Tra le diverse letture inutili che occupano il mio tempo libero, qualche tempo fa ho scoperto un concetto italiano che diventa vera filosofia di vita e che mi è sembrato adatto per introdurre la tematica di oggi, perché rispecchia molto bene la situazione che stiamo vivendo oggi nella nostra Congregazione, in modo speciale in questa settimana dedicata al Seminario sulla formazione. Mi riferisco al concetto di “gattopardismo”. 
Sicuramente gli italiani qui presenti sapranno di cosa si tratta. “Il Gattopardo” è un romanzo di Giuseppe Tomasi di Lampedusa che narra le trasformazioni avvenute nella vita e nella società siciliane durante il Risorgimento, in particolare dal momento del trapasso dal regime borbonico alla transizione unitaria del Regno d’Italia, seguita alla spedizione dei Mille di Giuseppe Garibaldi. Lungo la traccia narrativa, il nipote del principe di Salina pronuncia questa frase/concetto/filosofia, che diventa una sfida storica: «Se vogliamo che tutto rimanga come è, bisogna che tutto cambi». 

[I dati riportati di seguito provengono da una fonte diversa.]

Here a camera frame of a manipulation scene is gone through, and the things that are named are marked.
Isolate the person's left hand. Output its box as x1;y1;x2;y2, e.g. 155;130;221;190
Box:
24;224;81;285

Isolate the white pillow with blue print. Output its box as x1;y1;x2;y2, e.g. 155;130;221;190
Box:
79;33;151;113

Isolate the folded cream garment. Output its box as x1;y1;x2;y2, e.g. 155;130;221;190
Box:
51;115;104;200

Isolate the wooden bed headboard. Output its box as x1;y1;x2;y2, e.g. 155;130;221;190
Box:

Nel libro si parlava della situazione politico-economica del tempo. Cercando di adattare questa frase a noi oggi, a me sembra chiaro che, se vogliamo continuare a sviluppare bene la missione Paolina, se vogliamo continuare ad avere delle vocazioni, se vogliamo continuare ad avere delle belle librerie, lettori, molte pubblicazioni, diverse attività…, infine, se vogliamo che le cose rimangano grandi e belle come sempre sono state, “bisogna che tutto cambi”.

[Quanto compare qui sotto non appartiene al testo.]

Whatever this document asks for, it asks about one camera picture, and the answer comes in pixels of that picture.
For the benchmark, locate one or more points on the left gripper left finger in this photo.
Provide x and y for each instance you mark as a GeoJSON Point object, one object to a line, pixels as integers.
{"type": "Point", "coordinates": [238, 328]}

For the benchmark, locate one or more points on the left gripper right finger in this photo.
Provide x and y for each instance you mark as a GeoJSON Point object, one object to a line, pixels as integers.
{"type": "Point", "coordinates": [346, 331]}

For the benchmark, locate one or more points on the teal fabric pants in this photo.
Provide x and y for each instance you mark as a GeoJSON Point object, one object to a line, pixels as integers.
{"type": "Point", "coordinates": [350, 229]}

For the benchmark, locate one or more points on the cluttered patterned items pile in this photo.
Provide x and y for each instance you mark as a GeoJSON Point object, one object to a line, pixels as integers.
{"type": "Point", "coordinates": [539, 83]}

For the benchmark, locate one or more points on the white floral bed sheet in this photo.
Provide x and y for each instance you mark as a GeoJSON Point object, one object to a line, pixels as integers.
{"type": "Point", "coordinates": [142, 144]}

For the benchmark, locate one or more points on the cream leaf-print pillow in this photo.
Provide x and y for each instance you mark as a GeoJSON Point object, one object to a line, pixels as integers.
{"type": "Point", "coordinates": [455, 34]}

E qui arriviamo nelle nostre “Linee editoriali”. Possiamo dire che l’aggiornamento del documento Linee editoriali. Identità, contenuti e interlocutori dell’apostolato paolino, pubblicato venendo incontro a una richiesta del X Capitolo generale (linea operativa 1.1.2), cerca di offrire delle risposte in vista del cambiamento per far sì che le cose possano rimanere come sempre sono state, perché possiamo rimanere efficaci e significativi nella Chiesa e nella società. Esso suggerisce alcuni possibili cambiamenti in diverse aree del nostro apostolato, ma soprattutto nella struttura e nell’atteggiamento di fondo, arrivando a toccare la radice della nostra stessa “identità” perché, come già diceva don Tonni, secondo successore di Don Alberione, nel lontano 1975: «In diverse circostanze si è parlato e discusso, anche animatamente, circa la identità dei religiosi della Società San Paolo. La proposta ricorrente della domanda circa la nostra identità è certamente un motivo di consolazione, sia perché è necessario che ci interroghiamo spesso su ciò che siamo o che dovremmo essere, e sia perché i nostri giovani vogliono conoscere con precisione la loro identità in seno alla Famiglia religiosa cui sono incorporati». E qui arriviamo proprio a questo Seminario sulla formazione, dove ha ancora più senso parlare della nostra identità, non per cambiarla, ma per chiarirla e rafforzarla.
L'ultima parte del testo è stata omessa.